Product miniaturisation is one of the key aspects of modern manufacturing technology. One of the ways to fabricate miniaturised product is micromachining using sophisticated computer numerically controlled (CNC) machine tools. However, conventional CNC machines are bulky, stationary, and unable to carry out parallel operations. This research aims to develop a modular robotic platform which would be able to carry out machining operation in mesoscale. Hexapod robots are legged mobile robots which are used for verities of applications. Here, we have implemented a hexapod robotic platform to support and move the cutting tool (in this case, a drilling tool).
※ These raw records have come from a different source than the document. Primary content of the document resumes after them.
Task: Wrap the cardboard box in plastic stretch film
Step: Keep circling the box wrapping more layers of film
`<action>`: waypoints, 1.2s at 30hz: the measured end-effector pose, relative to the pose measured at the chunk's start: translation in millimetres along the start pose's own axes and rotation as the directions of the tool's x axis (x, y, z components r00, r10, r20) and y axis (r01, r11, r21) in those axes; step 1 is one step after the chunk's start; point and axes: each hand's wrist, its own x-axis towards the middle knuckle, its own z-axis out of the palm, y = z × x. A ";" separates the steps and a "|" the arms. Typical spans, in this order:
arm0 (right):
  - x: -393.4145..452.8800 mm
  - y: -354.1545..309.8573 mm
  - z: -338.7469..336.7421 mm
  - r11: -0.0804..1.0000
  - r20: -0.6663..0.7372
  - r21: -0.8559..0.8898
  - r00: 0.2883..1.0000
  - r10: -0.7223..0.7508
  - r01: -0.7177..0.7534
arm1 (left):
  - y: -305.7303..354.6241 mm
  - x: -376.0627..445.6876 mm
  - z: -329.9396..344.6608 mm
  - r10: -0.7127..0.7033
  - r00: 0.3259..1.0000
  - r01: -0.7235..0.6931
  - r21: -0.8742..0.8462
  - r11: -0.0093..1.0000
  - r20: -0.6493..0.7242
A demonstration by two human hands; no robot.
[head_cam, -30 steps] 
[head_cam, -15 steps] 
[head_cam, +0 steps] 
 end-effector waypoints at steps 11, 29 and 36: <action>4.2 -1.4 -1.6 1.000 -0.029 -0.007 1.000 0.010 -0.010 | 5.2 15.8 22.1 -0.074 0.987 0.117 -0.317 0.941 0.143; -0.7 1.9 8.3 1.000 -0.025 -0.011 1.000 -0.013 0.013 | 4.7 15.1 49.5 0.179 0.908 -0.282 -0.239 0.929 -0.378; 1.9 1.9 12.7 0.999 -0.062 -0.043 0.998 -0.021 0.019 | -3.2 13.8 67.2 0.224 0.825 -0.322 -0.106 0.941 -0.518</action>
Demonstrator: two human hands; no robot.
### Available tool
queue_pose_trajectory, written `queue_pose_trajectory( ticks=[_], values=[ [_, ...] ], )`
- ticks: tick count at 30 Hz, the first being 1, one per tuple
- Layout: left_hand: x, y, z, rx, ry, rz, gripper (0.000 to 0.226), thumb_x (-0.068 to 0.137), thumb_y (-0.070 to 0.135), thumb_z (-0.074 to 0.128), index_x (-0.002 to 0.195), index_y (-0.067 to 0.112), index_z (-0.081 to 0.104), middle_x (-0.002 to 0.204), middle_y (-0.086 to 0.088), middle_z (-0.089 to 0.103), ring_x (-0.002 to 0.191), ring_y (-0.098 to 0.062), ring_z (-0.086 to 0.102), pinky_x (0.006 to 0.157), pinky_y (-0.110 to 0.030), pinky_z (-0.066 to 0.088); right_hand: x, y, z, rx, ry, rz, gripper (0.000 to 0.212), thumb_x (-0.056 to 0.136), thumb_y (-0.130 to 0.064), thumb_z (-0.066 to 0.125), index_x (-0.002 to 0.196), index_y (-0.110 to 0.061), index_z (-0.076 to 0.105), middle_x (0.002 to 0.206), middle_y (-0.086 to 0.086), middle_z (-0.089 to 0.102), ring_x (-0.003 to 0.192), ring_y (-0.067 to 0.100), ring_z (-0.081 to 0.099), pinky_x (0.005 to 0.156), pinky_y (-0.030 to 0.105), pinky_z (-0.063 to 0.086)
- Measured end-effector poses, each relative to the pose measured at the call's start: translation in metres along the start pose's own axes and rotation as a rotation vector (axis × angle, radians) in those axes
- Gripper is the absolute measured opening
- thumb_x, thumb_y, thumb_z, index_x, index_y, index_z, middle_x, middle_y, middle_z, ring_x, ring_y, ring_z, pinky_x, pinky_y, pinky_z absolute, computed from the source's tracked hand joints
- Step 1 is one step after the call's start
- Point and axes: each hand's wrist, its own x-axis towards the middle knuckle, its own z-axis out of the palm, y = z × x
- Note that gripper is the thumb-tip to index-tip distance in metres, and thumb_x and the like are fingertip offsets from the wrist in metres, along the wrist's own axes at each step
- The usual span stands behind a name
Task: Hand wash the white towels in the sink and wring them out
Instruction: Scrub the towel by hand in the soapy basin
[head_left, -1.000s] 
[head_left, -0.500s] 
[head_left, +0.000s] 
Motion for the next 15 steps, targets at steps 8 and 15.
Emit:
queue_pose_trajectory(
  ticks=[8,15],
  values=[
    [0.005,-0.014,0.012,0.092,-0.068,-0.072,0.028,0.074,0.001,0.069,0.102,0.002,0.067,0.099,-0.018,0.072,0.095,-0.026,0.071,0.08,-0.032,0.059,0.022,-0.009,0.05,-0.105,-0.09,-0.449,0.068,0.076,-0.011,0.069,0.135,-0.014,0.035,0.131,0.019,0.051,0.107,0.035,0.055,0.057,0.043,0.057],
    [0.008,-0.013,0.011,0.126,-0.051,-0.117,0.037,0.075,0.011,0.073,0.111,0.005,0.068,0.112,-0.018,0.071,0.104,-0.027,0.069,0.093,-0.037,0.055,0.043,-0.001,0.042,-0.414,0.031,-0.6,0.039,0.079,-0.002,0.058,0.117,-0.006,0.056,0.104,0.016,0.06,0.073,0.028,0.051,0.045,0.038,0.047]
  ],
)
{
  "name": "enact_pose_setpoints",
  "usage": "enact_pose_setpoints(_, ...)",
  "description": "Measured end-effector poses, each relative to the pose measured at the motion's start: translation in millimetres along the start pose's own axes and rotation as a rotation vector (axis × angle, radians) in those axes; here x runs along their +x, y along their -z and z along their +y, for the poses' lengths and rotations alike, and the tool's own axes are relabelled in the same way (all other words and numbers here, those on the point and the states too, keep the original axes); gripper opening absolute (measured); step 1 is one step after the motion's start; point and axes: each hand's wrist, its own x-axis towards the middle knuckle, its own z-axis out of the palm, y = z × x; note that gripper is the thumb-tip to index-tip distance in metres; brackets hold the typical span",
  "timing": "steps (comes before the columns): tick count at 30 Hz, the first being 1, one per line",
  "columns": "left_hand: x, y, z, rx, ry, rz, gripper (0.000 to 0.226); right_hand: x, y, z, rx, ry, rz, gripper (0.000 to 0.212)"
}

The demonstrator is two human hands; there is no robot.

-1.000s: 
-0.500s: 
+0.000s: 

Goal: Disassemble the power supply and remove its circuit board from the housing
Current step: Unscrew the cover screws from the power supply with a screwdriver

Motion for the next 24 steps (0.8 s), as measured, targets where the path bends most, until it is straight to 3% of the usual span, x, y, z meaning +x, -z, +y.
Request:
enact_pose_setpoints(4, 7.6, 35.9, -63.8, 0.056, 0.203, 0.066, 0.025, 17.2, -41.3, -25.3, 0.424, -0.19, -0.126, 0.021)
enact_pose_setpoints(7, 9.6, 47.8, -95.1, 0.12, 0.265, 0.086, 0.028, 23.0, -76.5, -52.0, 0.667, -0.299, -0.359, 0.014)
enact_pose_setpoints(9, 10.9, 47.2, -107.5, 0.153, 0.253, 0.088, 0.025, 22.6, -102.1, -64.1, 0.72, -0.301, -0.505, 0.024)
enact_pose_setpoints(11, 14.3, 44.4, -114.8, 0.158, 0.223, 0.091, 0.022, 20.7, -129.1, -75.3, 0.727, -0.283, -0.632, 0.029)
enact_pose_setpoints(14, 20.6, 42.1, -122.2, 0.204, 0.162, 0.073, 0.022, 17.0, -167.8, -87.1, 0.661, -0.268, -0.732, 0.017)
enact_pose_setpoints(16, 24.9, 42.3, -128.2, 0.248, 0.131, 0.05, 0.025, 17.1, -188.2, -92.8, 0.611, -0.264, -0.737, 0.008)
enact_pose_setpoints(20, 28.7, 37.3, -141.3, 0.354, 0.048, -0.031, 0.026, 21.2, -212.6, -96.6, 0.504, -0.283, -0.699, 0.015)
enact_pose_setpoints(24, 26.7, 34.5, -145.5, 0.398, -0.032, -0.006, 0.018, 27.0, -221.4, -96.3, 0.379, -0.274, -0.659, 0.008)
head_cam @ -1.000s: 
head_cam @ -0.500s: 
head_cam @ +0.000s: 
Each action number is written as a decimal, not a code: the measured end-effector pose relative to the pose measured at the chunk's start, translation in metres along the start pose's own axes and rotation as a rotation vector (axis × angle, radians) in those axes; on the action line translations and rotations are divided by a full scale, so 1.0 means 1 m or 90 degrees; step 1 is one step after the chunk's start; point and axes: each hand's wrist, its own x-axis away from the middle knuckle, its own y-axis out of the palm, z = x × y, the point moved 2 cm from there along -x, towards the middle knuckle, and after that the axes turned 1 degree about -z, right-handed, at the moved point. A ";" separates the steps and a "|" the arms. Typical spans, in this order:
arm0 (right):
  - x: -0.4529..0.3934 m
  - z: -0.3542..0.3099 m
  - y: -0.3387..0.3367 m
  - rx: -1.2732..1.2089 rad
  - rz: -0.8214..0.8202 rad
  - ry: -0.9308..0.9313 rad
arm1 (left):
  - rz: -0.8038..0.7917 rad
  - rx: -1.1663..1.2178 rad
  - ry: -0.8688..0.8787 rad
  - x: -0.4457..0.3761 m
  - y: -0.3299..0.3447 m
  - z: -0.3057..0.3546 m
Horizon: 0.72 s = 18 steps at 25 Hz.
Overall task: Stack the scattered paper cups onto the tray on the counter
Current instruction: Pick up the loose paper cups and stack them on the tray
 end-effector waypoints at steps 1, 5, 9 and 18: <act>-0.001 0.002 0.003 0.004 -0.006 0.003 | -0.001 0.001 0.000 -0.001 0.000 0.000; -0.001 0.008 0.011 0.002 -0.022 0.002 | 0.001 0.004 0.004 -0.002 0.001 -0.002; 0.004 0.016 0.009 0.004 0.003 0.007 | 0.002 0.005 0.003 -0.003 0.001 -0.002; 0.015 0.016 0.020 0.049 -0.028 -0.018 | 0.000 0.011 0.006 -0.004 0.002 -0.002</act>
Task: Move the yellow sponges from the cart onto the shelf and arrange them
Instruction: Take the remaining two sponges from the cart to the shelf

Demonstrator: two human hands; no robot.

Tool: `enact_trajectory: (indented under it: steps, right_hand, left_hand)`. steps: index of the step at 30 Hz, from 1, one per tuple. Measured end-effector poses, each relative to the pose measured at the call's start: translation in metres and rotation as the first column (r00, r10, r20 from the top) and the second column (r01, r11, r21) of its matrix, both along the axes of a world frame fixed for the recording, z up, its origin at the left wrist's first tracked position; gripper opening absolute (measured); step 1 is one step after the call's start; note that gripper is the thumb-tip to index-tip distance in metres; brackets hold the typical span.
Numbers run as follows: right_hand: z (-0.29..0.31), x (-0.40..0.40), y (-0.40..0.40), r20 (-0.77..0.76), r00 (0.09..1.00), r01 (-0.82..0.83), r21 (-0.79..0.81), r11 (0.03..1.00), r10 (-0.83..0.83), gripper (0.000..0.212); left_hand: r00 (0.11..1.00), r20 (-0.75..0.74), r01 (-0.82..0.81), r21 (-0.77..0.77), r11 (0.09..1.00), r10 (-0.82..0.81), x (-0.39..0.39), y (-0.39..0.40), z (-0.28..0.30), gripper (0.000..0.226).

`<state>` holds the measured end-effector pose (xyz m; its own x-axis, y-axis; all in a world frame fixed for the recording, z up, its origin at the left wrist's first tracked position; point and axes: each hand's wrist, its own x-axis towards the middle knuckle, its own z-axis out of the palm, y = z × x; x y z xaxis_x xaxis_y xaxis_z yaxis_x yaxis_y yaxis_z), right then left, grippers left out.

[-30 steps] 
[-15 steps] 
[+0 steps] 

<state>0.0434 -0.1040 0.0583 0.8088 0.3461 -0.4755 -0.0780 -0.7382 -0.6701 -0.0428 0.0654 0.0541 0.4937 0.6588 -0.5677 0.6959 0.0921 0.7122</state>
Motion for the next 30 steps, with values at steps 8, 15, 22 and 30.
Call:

The robot was controlled from the host computer through serial communication. A graphical user interface (GUI) was designed and implemented to operate the robot and the drilling spindle. Several machining operations were carried out with the system to assess its performance. An innovative compensation algorithm has been proposed to improve the positional accuracy of the robot movement. The proposed algorithm takes into account spindle speed and linear velocity to mitigate the positional error. The positional accuracy was improved by more than 60% after implementing the error compensation scheme. In this research we managed to achieve sub-10 μm repeatability (≤ 10 μm) at the lowest spindle and point to point linear speed of 2500 RPM and 200 mm/min, respectively. The performance (in terms of positional accuracy) of the robot was also compared with that of an existing commercial micromachining system where the robot was found to be almost ~ 2× time poorer to that of the commercial machine. Finally, the machined holes’ quality was measured in terms of circularity and taperness. It was observed that at the best machining parameters circularity deviation was as low as 29.4 μm while taperness was 0.54 degree.


Modular robot Hexapod Machining Legged robots 



First of all, we thank Allah (SWT) for providing us with the ability to conduct this research. Authors also acknowledge the research support provided by the International Islamic University Malaysia.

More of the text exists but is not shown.